La place de Speexx dans ce paradigme est concrète. Speexx fournit aux grandes organisations un socle commun pour développer, mesurer et piloter les compétences en communication dont leurs équipes ont besoin, dans plusieurs langues, cultures, fonctions et régions. Le coaching en fait partie, car les compétences en communication prennent une forme concrète dans le leadership, le feedback, les conflits, l’inclusion, les échanges avec les clients, le mentorat et la collaboration internationale au quotidien.

Speexx AI Coaching doit faire partie de ce modèle plus large. Il accompagne la réflexion, l’entraînement et un développement guidé, tandis que l’expertise humaine reste centrale lorsque la profondeur, l’émotion, le jugement ou le changement de comportement exigent une présence humaine. Les standards et certifications sont pertinents, car les acheteurs en entreprise ont besoin de preuves de qualité vérifiables, pas d’affirmations vagues. Les prix et distinctions apportent des preuves de marché. Le message le plus fort du podcast reste cependant que la reconnaissance ne remplace pas l’examen professionnel.

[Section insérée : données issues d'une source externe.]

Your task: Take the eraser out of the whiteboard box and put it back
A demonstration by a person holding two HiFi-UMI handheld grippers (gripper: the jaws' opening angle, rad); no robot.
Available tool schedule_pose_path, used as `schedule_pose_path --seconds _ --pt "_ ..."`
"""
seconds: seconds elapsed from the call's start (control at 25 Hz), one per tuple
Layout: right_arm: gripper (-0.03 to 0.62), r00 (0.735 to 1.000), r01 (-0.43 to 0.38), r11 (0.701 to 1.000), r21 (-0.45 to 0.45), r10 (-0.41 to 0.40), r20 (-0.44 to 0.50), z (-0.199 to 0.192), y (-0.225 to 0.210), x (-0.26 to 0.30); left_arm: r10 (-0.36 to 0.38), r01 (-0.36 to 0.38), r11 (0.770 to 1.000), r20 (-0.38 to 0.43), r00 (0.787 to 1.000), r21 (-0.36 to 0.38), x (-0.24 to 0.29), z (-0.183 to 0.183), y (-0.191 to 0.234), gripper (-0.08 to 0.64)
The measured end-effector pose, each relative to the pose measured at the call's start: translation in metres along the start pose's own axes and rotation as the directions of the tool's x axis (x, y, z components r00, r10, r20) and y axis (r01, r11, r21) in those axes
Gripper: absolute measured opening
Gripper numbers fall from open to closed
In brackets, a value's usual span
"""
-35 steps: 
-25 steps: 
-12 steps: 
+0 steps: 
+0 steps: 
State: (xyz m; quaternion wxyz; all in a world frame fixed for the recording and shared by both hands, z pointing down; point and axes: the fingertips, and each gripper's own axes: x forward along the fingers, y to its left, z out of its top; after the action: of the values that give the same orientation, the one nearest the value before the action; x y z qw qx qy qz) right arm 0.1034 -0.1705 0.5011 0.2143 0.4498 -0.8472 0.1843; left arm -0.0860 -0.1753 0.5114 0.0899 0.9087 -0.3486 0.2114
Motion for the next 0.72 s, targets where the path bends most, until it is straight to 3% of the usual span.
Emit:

La perspective de l’ICF renforce une approche rigoureuse du produit. La qualité du coaching IA repose sur la méthode, les protections, la transparence, les tests et l’obligation de rendre compte. Elle dépend aussi de l’amélioration continue. Un fournisseur qui traite un audit comme un badge passe à côté de l’essentiel. Celui qui l’utilise comme un mécanisme d’apprentissage se rapproche davantage du mode de fonctionnement que l’IA en entreprise devra adopter.

La conséquence pratique pour les responsables RH et formation est claire. Le coaching IA responsable ne s’achète pas en choisissant l’outil qui mène la conversation la plus agréable. Il s’achète en vérifiant si le système protège le sens du mot « coaching » lorsque l’entreprise veut le déployer auprès de grands effectifs.